16.6.16

Os mais pobres têm pior saúde

Paula Santos, in Expresso

Não é só o PCP que tem vindo a alertar e a denunciar as consequências desastrosas das políticas de saúde, em particular do anterior governo no SNS e na saúde dos portugueses.

Os relatórios de primavera têm também vindo a alertar para os impactos das políticas na saúde das populações e a denunciar as crescentes dificuldades no acesso aos cuidados de saúde. Não deixaram de referir que não só o anterior governo PSD/CDS não fez nenhuma avaliação dos impactos das medidas que impôs, de redução de salários e rendimentos e de cortes nas funções sociais do Estado e que nunca reconheceu as consequências profundamente negativas dessas medidas na saúde das pessoas, afirmando inclusivamente que o governo PSD/CDS estava em “estado de negação”.

Para que se conheçam exatamente os impactos da política de empobrecimento e de exploração prosseguida pelo anterior governo na saúde dos utentes, o PCP propôs logo no início desta sessão legislativa um Projeto de Resolução que recomenda ao governo “que proceda à identificação, em todas as áreas, das consequências das políticas de desinvestimento público e de sucessivos cortes orçamentais, no financiamento e no investimento público, no funcionamento dos estabelecimentos públicos de saúde que integram o Serviço Nacional de Saúde, nos profissionais de saúde e na prestação de cuidados de saúde aos utentes.”

O Relatório de Primavera de 2016 dá uma especial atenção às desigualdades em saúde. O relatório conclui que Portugal é um país com grandes desigualdades em saúde, sendo um dos países da Europa onde as desigualdades em saúde são mais elevadas e que se perpetuaram (constatam-se ao longo da vida e perpassam gerações) e agravaram nos últimos anos.

Os baixos salários, pensões e rendimentos, as enormes desigualdades na redistribuição de rendimentos, o desemprego e a instabilidade laboral, a redução das prestações sociais, os cortes na educação e na saúde, o alastramento da pobreza, contribuíram decisivamente para as crescentes dificuldades na acessibilidade à saúde. O Relatório da Primavera conclui ainda que “os riscos de adoecer aumentam significam ente com a ausência de escolaridade, na presença de baixos rendimentos ou nos idosos”. E acrescenta que “ Continuam a ser os mais pobreza os mais doentes e os mais doentes os mais pobres, num ancestral e inquebrável ciclo de pobreza e de doença”, confirmando o que há muito se sabia.

A realidade do dia-a-dia de muitos serviços públicos de saúde e de muitos utentes evidencia isso mesmo. Há utentes que adiam as consultas e há doentes oncológicos que abandonam a terapêutica e os tratamentos porque não têm condições económicas.
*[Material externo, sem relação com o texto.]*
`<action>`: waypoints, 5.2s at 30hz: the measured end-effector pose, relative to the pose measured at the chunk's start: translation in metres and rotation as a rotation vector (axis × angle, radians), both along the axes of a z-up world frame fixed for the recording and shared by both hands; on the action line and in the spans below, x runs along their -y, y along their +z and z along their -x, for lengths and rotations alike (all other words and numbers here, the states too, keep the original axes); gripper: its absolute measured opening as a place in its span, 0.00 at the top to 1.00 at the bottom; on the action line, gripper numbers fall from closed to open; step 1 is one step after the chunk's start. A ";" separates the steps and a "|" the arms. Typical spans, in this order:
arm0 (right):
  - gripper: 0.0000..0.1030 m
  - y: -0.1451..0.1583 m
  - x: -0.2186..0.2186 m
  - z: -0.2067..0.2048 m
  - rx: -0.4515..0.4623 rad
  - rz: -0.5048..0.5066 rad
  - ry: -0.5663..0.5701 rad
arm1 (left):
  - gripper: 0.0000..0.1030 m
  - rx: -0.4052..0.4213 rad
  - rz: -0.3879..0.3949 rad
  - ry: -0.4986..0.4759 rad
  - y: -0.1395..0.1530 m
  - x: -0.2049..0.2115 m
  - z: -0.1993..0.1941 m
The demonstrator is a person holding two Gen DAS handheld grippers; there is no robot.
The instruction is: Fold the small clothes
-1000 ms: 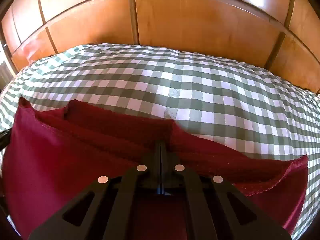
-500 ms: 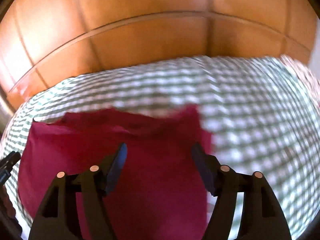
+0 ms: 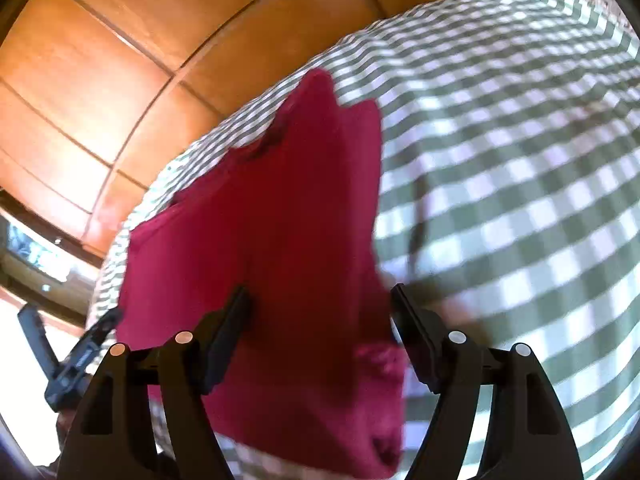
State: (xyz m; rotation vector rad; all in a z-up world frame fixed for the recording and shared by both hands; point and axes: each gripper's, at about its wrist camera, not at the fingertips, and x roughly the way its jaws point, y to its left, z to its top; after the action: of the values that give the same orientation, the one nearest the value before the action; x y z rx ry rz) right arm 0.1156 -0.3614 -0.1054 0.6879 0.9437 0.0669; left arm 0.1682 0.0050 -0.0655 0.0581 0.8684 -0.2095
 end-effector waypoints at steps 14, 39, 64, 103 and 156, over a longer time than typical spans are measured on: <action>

É frequente nos serviços de urgência surgirem muitos doentes com uma situação de saúde muito fragilizada por questões sociais, ou porque deixaram de tomar os medicamentos, ou porque não se alimentam adequadamente ou no período de inverno porque não se aquecem, tudo por falta de condições económicas.

Sempre denunciámos que as opções que estavam a ser prosseguidas por PSD e CDS inseriam-se numa estratégia muito clara, de desmantelamento do Serviço Nacional de Saúde para avançar numa perspetiva de uma saúde a duas velocidades, uma para aqueles que têm condições económicas e sociais onde lhes são assegurados todos os cuidados de saúde que necessitam e outra assente num serviço público de saúde desqualificado, assegurando somente um pacote mínimo de cuidados para os mais pobres.

Não foi por acaso que a Constituição da República Portuguesa determinou a existência de um Serviço Nacional de Saúde universal e geral, independentemente das condições económicas e sociais de cada um. Foi exatamente para assegurar que não havia discriminação entre os utentes, que tanto o pobre como o rico teriam as mesmas condições de acesso a cuidados de saúde com qualidade.

Para inverter esta situação e garantir efetivamente o acesso de todos os utentes aos cuidados de saúde é preciso investir no Serviço Nacional de Saúde, dotando-o dos meios financeiros, técnicos e humanos necessários para responder adequadamente, com qualidade e em tempo útil às necessidades das populações. Investimento que passa pelo reforço dos cuidados de saúde primários, em proximidade e atribuindo médico de família e enfermeiro de família a todos os utentes; passa pela reorganização da rede hospitalar para que responda às necessidades da população; passa pela valorização profissional, social e remuneratória dos profissionais de saúde; passa pela implementação de uma verdadeira política de saúde pública e passa necessariamente pela melhoria das condições de vida das populações através da valorização dos salários e pensões, da criação de emprego com direitos, no reforço da proteção social e por um maior investimento na educação.